I’ve run into a bit of a problem when trying to utilise a pre-trained model. I’ve written the model myself based around a UNet architecture.
When iterating inference on a GPU (Nvidia GeForce GTX 750 Ti), I find that it infers incredibly quickly for the first ~25 iterations, then slows dramatically for the remaining iterations.

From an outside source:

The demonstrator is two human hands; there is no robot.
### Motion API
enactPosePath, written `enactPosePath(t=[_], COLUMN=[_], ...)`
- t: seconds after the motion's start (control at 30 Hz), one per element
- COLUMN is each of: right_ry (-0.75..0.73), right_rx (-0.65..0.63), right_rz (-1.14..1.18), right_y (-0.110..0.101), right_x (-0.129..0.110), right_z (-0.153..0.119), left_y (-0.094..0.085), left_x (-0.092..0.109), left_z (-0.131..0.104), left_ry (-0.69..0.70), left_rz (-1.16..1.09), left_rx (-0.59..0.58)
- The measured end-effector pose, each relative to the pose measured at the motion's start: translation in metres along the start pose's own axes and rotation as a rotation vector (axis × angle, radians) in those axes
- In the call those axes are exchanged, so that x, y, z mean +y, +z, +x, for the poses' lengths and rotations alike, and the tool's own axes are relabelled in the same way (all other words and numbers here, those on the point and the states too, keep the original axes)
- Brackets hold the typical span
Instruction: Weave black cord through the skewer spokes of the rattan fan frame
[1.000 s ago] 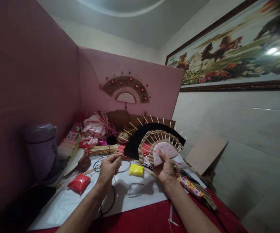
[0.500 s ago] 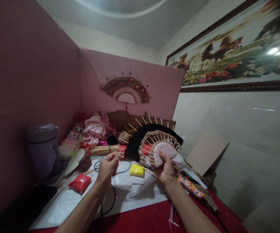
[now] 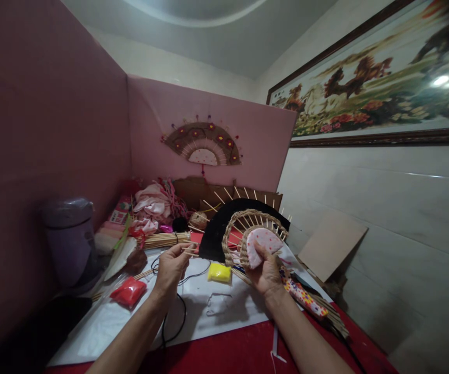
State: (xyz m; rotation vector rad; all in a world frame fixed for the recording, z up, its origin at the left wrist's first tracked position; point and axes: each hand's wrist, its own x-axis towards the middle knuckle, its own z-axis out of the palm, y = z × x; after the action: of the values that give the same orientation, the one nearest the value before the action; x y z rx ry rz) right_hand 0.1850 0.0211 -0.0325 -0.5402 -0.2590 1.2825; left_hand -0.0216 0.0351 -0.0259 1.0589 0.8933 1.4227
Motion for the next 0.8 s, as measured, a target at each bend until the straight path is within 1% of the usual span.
enactPosePath(t=[0.17, 0.33, 0.47, 0.8], right_ry=[-0.002, -0.001, 0.005, 0.011], right_rx=[-0.01, -0.016, -0.03, -0.032], right_rz=[0.004, 0.003, -0.007, -0.018], right_y=[-0.0007, -0.0026, -0.0029, -0.0032], right_x=[-0.0001, 0.0001, 0.0004, -0.0007], right_z=[0.0006, 0.0015, 0.0019, 0.0022], left_y=[-0.0024, -0.005, -0.0052, -0.0055], left_x=[-0.0013, -0.0005, 0.0002, 0.0042], left_z=[0.0015, 0.0027, 0.0031, 0.0019], left_ry=[-0.006, 0.062, 0.104, 0.104], left_rz=[0.014, 0.057, 0.067, 0.038], left_rx=[0.004, 0.044, 0.041, 0.061])
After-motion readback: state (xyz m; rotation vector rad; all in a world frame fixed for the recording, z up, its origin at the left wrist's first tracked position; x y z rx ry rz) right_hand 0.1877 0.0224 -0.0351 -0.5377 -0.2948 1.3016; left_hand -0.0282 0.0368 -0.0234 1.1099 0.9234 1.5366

For example, running the following:
from convDiff_model import convDiff
import torch
import time
device = torch.device("cuda:0" if torch.cuda.is_available() else "cpu")
net = convDiff()
net.to(device)
ran = torch.rand(1, 2, 256, 256).to(device)
with torch.no_grad():
tic = time.process_time()
for i in range(48):
net(ran.float())
if i % 5 == 4:
toc = time.process_time()
print('Iter. %2d to %2d: Mean time: %.3f' % (i-4, i+1, (toc - tic) / 5.) )
tic = time.process_time()
produces the output:
Iter. 0 to 5: Mean time: 0.004
Iter. 5 to 10: Mean time: 0.002
Iter. 10 to 15: Mean time: 0.002
Iter. 15 to 20: Mean time: 0.002
Iter. 20 to 25: Mean time: 0.084
Iter. 25 to 30: Mean time: 0.442
Iter. 30 to 35: Mean time: 0.442
Iter. 35 to 40: Mean time: 0.442
Iter. 40 to 45: Mean time: 0.444
so you can see that there’s a factor of ~200x slowdown between the first twenty iterations and the last twenty. Oddly, it seems that including/removing with torch.no_grad():
makes no difference. Inference remains fast if I empty_cache()
every, say, 15 iterations, but that in itself uses 0.45 second, which negates it as a working solution.
[To clarify, in the above code snippet, I’ve removed the loading of the trained model, as this particular behaviour doesn’t seem to depend on the weightings.]
The full model architecture is available at this GitHub repo: https://github.com/jrmullaney/ConvDiff/tree/master/code
Is this behaviour normal? I’d have thought each iteration would be independent.
Apologies if this has already been addressed in another post; I had a good look round but couldn’t find any solutions.
Thanks for your help.